Exercise instructions: Would you retype every record below exactly as written?

(Extracted information)

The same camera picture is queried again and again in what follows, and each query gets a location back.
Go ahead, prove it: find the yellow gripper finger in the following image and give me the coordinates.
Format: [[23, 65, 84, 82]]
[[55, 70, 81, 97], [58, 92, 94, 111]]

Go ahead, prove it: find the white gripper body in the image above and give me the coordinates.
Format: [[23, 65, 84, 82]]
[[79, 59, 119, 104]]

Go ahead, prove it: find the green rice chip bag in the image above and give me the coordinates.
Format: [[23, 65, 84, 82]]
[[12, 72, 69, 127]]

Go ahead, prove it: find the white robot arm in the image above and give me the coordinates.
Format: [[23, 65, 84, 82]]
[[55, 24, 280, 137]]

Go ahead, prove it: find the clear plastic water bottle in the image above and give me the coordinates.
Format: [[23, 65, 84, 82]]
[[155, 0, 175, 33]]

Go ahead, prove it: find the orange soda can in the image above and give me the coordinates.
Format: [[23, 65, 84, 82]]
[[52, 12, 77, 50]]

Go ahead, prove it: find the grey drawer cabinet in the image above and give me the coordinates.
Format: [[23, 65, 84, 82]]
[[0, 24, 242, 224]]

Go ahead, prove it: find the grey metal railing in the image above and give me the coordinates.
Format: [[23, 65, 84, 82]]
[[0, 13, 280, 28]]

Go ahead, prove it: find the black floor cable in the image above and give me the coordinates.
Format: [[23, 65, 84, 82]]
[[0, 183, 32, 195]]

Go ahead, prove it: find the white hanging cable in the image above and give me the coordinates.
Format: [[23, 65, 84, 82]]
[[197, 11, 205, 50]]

(End Extracted information)

Result below:
The same camera picture is queried again and again in what follows, and each query gets a location back.
Go ahead, prove it: find the yellow gripper finger in the following image and give me the coordinates.
Format: [[23, 65, 84, 82]]
[[55, 70, 81, 97], [58, 92, 94, 111]]

Go ahead, prove it: find the white gripper body in the image above and give me the coordinates.
Format: [[23, 65, 84, 82]]
[[79, 59, 119, 104]]

Go ahead, prove it: find the green rice chip bag in the image above and give me the coordinates.
Format: [[23, 65, 84, 82]]
[[12, 72, 69, 127]]

Go ahead, prove it: find the white robot arm in the image above and give me the coordinates.
Format: [[23, 65, 84, 82]]
[[55, 24, 280, 137]]

Go ahead, prove it: find the clear plastic water bottle in the image above and give me the coordinates.
Format: [[23, 65, 84, 82]]
[[155, 0, 175, 33]]

Go ahead, prove it: find the orange soda can in the image above and give me the coordinates.
Format: [[23, 65, 84, 82]]
[[52, 12, 77, 50]]

Go ahead, prove it: find the grey drawer cabinet in the image above and give me the coordinates.
Format: [[23, 65, 84, 82]]
[[0, 24, 242, 224]]

Go ahead, prove it: find the grey metal railing in the image above and give me the coordinates.
Format: [[23, 65, 84, 82]]
[[0, 13, 280, 28]]

Go ahead, prove it: find the black floor cable in the image above and give me the coordinates.
Format: [[23, 65, 84, 82]]
[[0, 183, 32, 195]]

Go ahead, prove it: find the white hanging cable in the image above and give me the coordinates.
Format: [[23, 65, 84, 82]]
[[197, 11, 205, 50]]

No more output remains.